WORK TO COMPLETE - Reproduce each entry below exactly, without omitting any.

--- GIVEN DATA Enclosed Below ---

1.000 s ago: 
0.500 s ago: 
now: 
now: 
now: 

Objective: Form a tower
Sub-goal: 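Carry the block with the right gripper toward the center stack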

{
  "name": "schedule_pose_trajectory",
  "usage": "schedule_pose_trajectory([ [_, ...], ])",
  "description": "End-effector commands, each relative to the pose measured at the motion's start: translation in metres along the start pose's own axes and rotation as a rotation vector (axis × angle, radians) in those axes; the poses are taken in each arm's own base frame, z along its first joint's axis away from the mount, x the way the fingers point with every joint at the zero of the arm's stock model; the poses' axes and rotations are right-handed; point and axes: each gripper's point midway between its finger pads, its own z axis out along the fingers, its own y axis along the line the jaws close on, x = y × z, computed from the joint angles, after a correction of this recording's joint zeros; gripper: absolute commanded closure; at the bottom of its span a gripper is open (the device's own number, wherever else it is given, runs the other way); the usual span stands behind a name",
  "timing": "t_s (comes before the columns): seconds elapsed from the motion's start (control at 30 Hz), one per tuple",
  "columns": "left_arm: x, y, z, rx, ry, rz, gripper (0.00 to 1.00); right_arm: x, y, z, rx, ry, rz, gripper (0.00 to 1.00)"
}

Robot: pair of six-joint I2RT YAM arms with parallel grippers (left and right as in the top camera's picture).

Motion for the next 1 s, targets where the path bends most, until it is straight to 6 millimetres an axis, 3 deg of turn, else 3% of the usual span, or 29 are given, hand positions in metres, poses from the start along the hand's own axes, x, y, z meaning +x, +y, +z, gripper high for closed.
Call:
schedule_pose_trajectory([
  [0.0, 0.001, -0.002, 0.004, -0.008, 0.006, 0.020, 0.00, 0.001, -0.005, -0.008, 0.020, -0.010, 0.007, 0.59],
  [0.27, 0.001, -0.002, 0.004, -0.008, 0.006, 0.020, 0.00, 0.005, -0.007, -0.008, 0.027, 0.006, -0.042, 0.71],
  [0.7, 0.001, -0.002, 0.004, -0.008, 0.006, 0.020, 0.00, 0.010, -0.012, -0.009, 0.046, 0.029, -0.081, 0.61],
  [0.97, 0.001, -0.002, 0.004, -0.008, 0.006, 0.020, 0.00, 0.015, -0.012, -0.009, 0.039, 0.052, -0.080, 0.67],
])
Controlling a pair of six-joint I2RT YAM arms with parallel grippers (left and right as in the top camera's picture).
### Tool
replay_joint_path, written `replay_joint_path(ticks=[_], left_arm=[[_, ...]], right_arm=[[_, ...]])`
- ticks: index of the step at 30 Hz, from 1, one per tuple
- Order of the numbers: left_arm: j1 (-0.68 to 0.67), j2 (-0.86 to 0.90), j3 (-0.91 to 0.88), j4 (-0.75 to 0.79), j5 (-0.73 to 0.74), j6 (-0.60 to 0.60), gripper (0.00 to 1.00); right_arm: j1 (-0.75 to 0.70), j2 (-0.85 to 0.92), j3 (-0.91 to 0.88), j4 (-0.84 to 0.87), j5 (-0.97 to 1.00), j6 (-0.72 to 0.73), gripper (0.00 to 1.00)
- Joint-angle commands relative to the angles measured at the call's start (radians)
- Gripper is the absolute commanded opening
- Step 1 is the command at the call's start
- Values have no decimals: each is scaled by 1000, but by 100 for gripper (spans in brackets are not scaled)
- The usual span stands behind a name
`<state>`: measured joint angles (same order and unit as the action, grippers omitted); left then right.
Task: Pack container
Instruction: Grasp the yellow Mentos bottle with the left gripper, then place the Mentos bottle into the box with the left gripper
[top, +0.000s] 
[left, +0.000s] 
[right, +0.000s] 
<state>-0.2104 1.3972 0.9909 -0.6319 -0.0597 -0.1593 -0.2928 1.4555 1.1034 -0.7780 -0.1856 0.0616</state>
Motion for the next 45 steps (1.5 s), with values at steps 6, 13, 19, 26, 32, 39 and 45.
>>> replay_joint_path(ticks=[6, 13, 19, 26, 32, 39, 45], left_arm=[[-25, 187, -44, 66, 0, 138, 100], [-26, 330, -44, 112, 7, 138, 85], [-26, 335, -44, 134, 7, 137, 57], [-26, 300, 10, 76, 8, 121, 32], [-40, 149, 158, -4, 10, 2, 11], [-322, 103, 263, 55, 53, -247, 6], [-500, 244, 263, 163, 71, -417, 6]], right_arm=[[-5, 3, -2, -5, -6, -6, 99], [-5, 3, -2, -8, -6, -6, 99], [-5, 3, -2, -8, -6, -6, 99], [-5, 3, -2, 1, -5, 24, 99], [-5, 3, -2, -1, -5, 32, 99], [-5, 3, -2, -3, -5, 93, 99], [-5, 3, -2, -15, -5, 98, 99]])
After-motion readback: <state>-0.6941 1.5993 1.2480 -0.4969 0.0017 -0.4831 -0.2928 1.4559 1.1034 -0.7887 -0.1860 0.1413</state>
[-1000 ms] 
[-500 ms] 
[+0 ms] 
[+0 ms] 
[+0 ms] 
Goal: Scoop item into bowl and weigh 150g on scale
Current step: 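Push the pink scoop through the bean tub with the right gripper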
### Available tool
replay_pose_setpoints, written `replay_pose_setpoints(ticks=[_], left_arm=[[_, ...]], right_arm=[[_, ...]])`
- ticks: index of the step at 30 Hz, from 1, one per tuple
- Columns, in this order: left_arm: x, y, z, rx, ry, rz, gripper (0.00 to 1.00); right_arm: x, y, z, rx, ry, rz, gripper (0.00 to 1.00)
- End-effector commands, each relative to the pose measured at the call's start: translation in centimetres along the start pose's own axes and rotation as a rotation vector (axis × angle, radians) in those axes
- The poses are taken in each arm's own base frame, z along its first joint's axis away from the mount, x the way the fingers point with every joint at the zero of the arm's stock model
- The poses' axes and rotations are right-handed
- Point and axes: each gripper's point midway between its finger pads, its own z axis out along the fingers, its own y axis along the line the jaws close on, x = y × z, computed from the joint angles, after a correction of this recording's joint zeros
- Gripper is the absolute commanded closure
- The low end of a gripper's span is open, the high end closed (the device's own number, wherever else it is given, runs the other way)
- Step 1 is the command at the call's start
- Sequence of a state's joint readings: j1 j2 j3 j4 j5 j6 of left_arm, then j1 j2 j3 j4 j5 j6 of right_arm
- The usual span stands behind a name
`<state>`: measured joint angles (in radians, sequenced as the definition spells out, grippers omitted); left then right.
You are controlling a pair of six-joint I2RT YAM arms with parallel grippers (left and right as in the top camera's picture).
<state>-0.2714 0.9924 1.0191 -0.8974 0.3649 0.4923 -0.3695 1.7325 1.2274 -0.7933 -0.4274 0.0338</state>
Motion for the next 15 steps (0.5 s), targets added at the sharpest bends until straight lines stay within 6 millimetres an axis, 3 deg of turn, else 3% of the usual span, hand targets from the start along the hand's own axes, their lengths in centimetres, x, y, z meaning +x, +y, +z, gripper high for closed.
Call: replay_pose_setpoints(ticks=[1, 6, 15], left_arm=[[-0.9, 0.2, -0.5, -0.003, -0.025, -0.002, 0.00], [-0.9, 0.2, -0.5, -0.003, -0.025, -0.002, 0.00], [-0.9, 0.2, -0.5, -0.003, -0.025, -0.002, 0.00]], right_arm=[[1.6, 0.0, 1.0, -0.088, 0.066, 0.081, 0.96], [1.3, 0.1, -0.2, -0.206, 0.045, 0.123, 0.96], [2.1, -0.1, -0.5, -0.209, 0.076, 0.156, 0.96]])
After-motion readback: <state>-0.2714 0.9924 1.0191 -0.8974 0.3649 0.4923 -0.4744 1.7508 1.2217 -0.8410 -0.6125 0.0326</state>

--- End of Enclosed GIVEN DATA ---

TASK RESULT -
1.000 s ago: 
0.500 s ago: 
now: 
now: 
now: 

Objective: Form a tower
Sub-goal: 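Carry the block with the right gripper toward the center stack
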
{
  "name": "schedule_pose_trajectory",
  "usage": "schedule_pose_trajectory([ [_, ...], ])",
  "description": "End-effector commands, each relative to the pose measured at the motion's start: translation in metres along the start pose's own axes and rotation as a rotation vector (axis × angle, radians) in those axes; the poses are taken in each arm's own base frame, z along its first joint's axis away from the mount, x the way the fingers point with every joint at the zero of the arm's stock model; the poses' axes and rotations are right-handed; point and axes: each gripper's point midway between its finger pads, its own z axis out along the fingers, its own y axis along the line the jaws close on, x = y × z, computed from the joint angles, after a correction of this recording's joint zeros; gripper: absolute commanded closure; at the bottom of its span a gripper is open (the device's own number, wherever else it is given, runs the other way); the usual span stands behind a name",
  "timing": "t_s (comes before the columns): seconds elapsed from the motion's start (control at 30 Hz), one per tuple",
  "columns": "left_arm: x, y, z, rx, ry, rz, gripper (0.00 to 1.00); right_arm: x, y, z, rx, ry, rz, gripper (0.00 to 1.00)"
}

Robot: pair of six-joint I2RT YAM arms with parallel grippers (left and right as in the top camera's picture).

Motion for the next 1 s, targets where the path bends most, until it is straight to 6 millimetres an axis, 3 deg of turn, else 3% of the usual span, or 29 are given, hand positions in metres, poses from the start along the hand's own axes, x, y, z meaning +x, +y, +z, gripper high for closed.
Call:
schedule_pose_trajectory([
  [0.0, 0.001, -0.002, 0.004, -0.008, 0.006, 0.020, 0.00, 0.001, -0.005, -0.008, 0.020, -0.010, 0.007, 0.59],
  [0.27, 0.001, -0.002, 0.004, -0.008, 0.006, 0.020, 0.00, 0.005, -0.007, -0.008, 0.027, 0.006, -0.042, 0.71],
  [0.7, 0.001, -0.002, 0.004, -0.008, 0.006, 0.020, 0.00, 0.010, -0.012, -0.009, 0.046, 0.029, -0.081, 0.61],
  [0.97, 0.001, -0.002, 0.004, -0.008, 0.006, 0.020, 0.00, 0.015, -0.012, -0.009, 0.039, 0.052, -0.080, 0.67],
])
Controlling a pair of six-joint I2RT YAM arms with parallel grippers (left and right as in the top camera's picture).
### Tool
replay_joint_path, written `replay_joint_path(ticks=[_], left_arm=[[_, ...]], right_arm=[[_, ...]])`
- ticks: index of the step at 30 Hz, from 1, one per tuple
- Order of the numbers: left_arm: j1 (-0.68 to 0.67), j2 (-0.86 to 0.90), j3 (-0.91 to 0.88), j4 (-0.75 to 0.79), j5 (-0.73 to 0.74), j6 (-0.60 to 0.60), gripper (0.00 to 1.00); right_arm: j1 (-0.75 to 0.70), j2 (-0.85 to 0.92), j3 (-0.91 to 0.88), j4 (-0.84 to 0.87), j5 (-0.97 to 1.00), j6 (-0.72 to 0.73), gripper (0.00 to 1.00)
- Joint-angle commands relative to the angles measured at the call's start (radians)
- Gripper is the absolute commanded opening
- Step 1 is the command at the call's start
- Values have no decimals: each is scaled by 1000, but by 100 for gripper (spans in brackets are not scaled)
- The usual span stands behind a name
`<state>`: measured joint angles (same order and unit as the action, grippers omitted); left then right.
Task: Pack container
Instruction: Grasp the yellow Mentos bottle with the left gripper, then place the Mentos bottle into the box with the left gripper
[top, +0.000s] 
[left, +0.000s] 
[right, +0.000s] 
<state>-0.2104 1.3972 0.9909 -0.6319 -0.0597 -0.1593 -0.2928 1.4555 1.1034 -0.7780 -0.1856 0.0616</state>
Motion for the next 45 steps (1.5 s), with values at steps 6, 13, 19, 26, 32, 39 and 45.
>>> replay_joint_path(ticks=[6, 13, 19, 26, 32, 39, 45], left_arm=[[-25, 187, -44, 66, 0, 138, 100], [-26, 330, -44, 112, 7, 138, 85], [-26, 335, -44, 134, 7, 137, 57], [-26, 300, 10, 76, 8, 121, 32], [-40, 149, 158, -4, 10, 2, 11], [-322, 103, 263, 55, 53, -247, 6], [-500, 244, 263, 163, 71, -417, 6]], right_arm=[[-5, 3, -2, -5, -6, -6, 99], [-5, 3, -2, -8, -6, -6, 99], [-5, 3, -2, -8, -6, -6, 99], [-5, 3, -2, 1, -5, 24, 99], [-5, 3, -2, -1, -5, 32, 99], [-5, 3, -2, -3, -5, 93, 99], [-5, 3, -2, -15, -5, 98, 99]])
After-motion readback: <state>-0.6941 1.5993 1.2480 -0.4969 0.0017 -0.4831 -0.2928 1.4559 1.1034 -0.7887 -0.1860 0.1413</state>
[-1000 ms] 
[-500 ms] 
[+0 ms] 
[+0 ms] 
[+0 ms] 
Goal: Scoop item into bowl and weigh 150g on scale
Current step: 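Push the pink scoop through the bean tub with the right gripper
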### Available tool
replay_pose_setpoints, written `replay_pose_setpoints(ticks=[_], left_arm=[[_, ...]], right_arm=[[_, ...]])`
- ticks: index of the step at 30 Hz, from 1, one per tuple
- Columns, in this order: left_arm: x, y, z, rx, ry, rz, gripper (0.00 to 1.00); right_arm: x, y, z, rx, ry, rz, gripper (0.00 to 1.00)
- End-effector commands, each relative to the pose measured at the call's start: translation in centimetres along the start pose's own axes and rotation as a rotation vector (axis × angle, radians) in those axes
- The poses are taken in each arm's own base frame, z along its first joint's axis away from the mount, x the way the fingers point with every joint at the zero of the arm's stock model
- The poses' axes and rotations are right-handed
- Point and axes: each gripper's point midway between its finger pads, its own z axis out along the fingers, its own y axis along the line the jaws close on, x = y × z, computed from the joint angles, after a correction of this recording's joint zeros
- Gripper is the absolute commanded closure
- The low end of a gripper's span is open, the high end closed (the device's own number, wherever else it is given, runs the other way)
- Step 1 is the command at the call's start
- Sequence of a state's joint readings: j1 j2 j3 j4 j5 j6 of left_arm, then j1 j2 j3 j4 j5 j6 of right_arm
- The usual span stands behind a name
`<state>`: measured joint angles (in radians, sequenced as the definition spells out, grippers omitted); left then right.
You are controlling a pair of six-joint I2RT YAM arms with parallel grippers (left and right as in the top camera's picture).
<state>-0.2714 0.9924 1.0191 -0.8974 0.3649 0.4923 -0.3695 1.7325 1.2274 -0.7933 -0.4274 0.0338</state>
Motion for the next 15 steps (0.5 s), targets added at the sharpest bends until straight lines stay within 6 millimetres an axis, 3 deg of turn, else 3% of the usual span, hand targets from the start along the hand's own axes, their lengths in centimetres, x, y, z meaning +x, +y, +z, gripper high for closed.
Call: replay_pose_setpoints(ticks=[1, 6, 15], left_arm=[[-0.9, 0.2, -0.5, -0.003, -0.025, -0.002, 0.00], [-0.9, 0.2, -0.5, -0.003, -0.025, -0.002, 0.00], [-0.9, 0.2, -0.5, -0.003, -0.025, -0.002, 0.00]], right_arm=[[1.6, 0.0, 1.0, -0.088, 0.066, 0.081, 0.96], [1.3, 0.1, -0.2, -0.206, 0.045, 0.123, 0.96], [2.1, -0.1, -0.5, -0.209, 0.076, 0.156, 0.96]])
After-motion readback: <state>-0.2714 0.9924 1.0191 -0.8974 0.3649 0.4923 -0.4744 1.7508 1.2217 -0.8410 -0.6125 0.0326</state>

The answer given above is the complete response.